Since the actual disaster record for the shuttle was 2/135, they must have done some other adjustments to come up with 1/12. Still, at this point it seems very likely that SpaceX will be safer than the shuttle.
The first flights were more risky than later ones. They made improvements. But there were many close calls (including main engine failure).
But SpaceX necessarily WILL be safer because they're using a proven vehicle and a more robust capsule. Plus a launch abort system. Shuttle flew crewed on the very first launch.
There's also the concept of the "Drift into Failure", which I believe was coined by Sydney Dekker (https://www.amazon.com/Drift-into-Failure-Components-Underst...), where small compromises in operations eventually cause very important security and reliability protections to be eroded away.

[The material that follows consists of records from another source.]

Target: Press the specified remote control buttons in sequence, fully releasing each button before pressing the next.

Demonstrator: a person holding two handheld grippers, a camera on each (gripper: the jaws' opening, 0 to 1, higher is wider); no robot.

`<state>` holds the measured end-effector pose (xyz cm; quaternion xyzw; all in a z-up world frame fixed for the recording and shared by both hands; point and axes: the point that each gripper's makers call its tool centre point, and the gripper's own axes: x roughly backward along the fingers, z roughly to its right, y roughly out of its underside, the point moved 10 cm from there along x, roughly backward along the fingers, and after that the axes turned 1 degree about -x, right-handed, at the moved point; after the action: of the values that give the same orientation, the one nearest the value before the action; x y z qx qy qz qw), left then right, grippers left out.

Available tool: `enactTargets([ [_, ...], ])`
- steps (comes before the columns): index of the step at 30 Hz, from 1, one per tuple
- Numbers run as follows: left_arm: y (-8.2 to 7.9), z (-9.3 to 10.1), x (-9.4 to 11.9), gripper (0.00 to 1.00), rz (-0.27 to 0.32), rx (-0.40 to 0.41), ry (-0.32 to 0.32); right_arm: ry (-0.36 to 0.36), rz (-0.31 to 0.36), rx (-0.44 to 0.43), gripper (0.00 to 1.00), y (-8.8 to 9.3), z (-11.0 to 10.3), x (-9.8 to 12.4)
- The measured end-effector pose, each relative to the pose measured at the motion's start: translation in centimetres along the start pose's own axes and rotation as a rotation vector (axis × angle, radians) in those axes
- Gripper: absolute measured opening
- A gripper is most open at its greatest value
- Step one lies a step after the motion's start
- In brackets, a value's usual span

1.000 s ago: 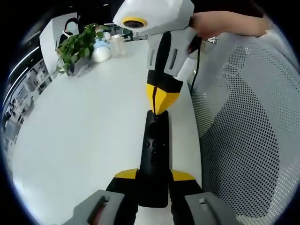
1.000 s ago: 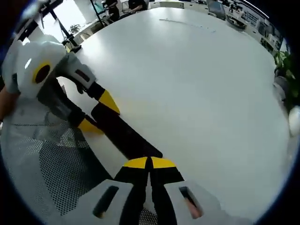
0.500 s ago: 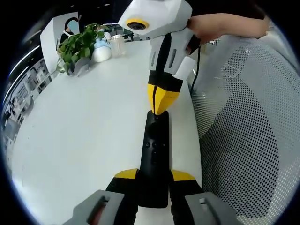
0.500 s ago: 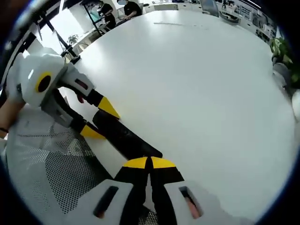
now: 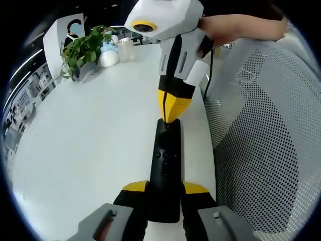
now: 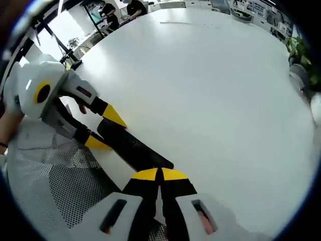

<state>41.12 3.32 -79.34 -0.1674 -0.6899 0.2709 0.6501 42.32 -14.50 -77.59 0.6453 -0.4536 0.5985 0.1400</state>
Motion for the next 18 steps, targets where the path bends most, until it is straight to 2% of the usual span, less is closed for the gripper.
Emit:
enactTargets([
  [5, 0.0, 0.0, 0.01, 0.24, -0.001, -0.001, 0.001, 0.002, -0.005, 0.034, 0.0, -0.02, -0.13, 0.01],
  [9, 0.02, 0.0, 0.01, 0.24, 0.001, 0.001, 0.001, -0.044, 0.014, 0.018, 0.0, -0.26, -0.49, 0.02],
  [18, 0.0, -0.01, -0.02, 0.24, -0.001, -0.003, 0.004, -0.026, -0.001, 0.082, 0.0, -0.28, -0.73, -0.43],
])
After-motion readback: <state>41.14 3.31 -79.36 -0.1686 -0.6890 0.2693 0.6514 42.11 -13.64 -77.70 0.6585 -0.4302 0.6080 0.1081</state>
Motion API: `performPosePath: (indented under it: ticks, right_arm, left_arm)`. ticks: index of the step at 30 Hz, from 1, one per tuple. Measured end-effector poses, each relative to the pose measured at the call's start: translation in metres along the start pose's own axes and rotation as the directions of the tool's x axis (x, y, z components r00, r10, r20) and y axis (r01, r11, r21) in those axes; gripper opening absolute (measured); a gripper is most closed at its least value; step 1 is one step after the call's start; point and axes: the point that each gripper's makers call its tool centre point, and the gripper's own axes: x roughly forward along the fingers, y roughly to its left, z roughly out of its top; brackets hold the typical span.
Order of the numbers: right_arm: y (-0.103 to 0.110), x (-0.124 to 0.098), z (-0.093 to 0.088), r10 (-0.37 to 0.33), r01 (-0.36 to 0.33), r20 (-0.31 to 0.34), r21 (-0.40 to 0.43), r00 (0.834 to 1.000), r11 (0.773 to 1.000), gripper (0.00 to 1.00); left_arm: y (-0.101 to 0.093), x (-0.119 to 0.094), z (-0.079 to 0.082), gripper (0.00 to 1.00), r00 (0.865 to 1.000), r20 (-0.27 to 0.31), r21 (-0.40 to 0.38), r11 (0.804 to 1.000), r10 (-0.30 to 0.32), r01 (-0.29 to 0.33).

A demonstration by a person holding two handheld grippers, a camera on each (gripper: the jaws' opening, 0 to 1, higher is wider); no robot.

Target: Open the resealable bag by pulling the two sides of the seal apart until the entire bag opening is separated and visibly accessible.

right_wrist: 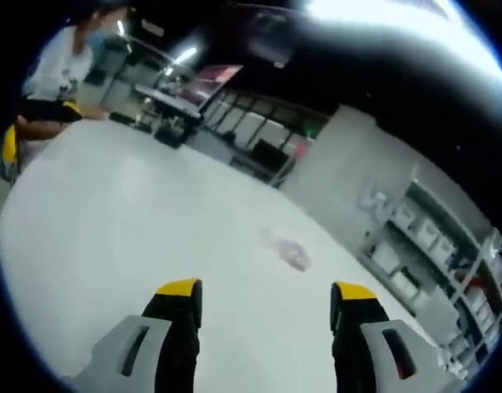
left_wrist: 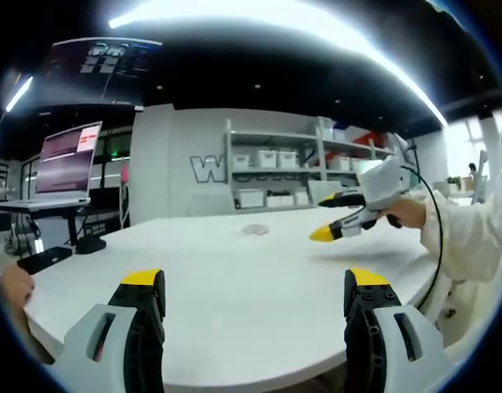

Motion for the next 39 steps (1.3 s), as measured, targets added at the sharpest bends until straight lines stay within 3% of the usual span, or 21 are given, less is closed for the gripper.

i tend to think this is a strength of the Russian R7/Soyuz: the vast majority of the R7 launch family launches are uncrewed (and with a lower level of "mission assurance," i.e. less double-checking), therefore any systemic problems (i.e. due to "drift into failure," etc) are almost certainly going to be caught in an uncrewed launch first. Likewise, uncrewed Progress cargo spacecraft missions use a very similar platform as the Soyuz spacecraft, I think on the same line, so problems with the spacecraft can also be found on uncrewed missions.
Falcon 9 is planned to launch maybe twice a year crewed, compared to 20 or 30 uncrewed launches (including like 2 or 3 uncrewed Dragon launches), meaning any new systemic problems with the launch vehicle will almost certainly pop up in an uncrewed launch before they result in loss of crew. Shuttle ONLY launched uncrewed, therefore any systemic problem which resulted in a loss of vehicle necessarily resulted in loss-of-crew.

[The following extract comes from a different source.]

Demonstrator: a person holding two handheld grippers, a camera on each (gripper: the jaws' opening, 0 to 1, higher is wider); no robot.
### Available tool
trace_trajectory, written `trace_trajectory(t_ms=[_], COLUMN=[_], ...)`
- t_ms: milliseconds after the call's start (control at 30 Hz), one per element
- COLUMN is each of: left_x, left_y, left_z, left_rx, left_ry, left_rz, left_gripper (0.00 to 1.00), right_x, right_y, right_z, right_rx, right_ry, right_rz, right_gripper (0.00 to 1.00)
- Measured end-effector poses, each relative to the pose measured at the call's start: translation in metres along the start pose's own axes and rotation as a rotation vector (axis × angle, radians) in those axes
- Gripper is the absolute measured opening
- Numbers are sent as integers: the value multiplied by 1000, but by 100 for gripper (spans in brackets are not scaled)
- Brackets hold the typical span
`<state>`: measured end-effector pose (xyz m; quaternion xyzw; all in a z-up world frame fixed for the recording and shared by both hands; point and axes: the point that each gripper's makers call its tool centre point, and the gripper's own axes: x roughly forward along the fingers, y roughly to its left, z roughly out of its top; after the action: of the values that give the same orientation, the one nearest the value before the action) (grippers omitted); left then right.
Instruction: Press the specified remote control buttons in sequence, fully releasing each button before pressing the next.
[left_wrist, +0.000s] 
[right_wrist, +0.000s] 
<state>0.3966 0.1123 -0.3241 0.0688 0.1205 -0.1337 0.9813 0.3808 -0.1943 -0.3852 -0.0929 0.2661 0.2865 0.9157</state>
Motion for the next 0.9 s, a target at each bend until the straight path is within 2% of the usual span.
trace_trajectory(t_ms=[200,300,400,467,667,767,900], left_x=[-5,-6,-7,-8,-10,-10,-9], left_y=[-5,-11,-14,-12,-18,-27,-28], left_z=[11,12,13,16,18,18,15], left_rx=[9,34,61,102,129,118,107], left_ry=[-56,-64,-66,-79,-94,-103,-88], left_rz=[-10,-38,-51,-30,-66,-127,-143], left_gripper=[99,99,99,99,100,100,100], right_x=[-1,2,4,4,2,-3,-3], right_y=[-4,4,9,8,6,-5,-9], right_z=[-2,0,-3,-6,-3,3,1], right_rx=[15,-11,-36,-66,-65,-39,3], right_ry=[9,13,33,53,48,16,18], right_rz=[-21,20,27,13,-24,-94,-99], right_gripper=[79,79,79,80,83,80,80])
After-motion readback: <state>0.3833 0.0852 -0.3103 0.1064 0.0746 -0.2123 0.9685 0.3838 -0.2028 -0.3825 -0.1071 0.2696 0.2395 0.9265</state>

Yes, so in the F9 case, that only works well if NASA doesn't insist that the one crew launch per year doesn't use a super-unique rocket. Which appears to be something that the safety committee appreciates, but maybe not far enough.
> Shuttle ONLY launched uncrewed, therefore any systemic problem which resulted in a loss of vehicle necessarily resulted in loss-of-crew.

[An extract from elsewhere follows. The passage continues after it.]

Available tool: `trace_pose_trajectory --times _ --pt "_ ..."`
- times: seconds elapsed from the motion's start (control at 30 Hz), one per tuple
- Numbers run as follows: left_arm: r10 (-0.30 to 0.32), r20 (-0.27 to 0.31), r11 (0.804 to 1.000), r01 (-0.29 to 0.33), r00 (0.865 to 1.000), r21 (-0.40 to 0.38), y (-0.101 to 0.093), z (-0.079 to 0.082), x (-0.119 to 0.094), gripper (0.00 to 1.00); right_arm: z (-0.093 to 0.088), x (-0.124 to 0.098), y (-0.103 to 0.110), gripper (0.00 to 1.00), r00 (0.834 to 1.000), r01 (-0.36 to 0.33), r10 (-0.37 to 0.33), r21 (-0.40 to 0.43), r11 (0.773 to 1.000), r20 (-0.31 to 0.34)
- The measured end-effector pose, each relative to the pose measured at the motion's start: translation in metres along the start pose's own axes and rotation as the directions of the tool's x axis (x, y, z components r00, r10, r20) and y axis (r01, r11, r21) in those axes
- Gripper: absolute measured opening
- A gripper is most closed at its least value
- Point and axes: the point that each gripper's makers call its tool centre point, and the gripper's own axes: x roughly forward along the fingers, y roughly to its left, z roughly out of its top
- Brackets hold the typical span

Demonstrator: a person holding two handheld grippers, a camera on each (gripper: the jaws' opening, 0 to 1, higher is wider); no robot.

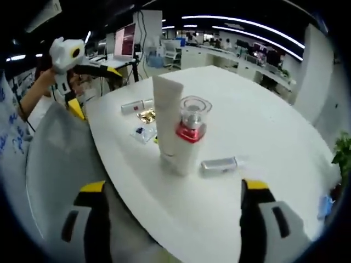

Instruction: Arrange the skincare products in the storage area until every visible bottle or jar stands upright without overlapping.

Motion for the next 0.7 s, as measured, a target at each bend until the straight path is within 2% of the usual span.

Don't you mean that shuttle only launched crewed? Either that or I think I do not have the same definition as you do for "uncrewed" -- I take it to mean that there is no crew on board?
One of the three SSMEs failed on STS-51F https://en.wikipedia.org/wiki/STS-51-F due to sensor malfunction. Another engine nearly failed for the same reason, but quick action from the crew prevented shutdown. The Shuttle performed an Abort-to-orbit, meaning it continued to a lower contingency orbit.
And STS-93 had a pretty bad close call, too, with some of the engine coolant lines rupturing in-flight (leading to early shutdown) due to a oxidizer post plug coming undone as well as an electrical short taking down some of the engine controllers. That was pretty early in flight, so would've been incredibly risky in the case of an abort. https://en.wikipedia.org/wiki/STS-93
Falcon 9 has higher levels of first stage redundancy than Shuttle (can lose a first stage engine immediately at lift-off and reach orbit just fine, and lose multiple engines later in flight), and uses just a single upper stage engine, reducing probability of failure.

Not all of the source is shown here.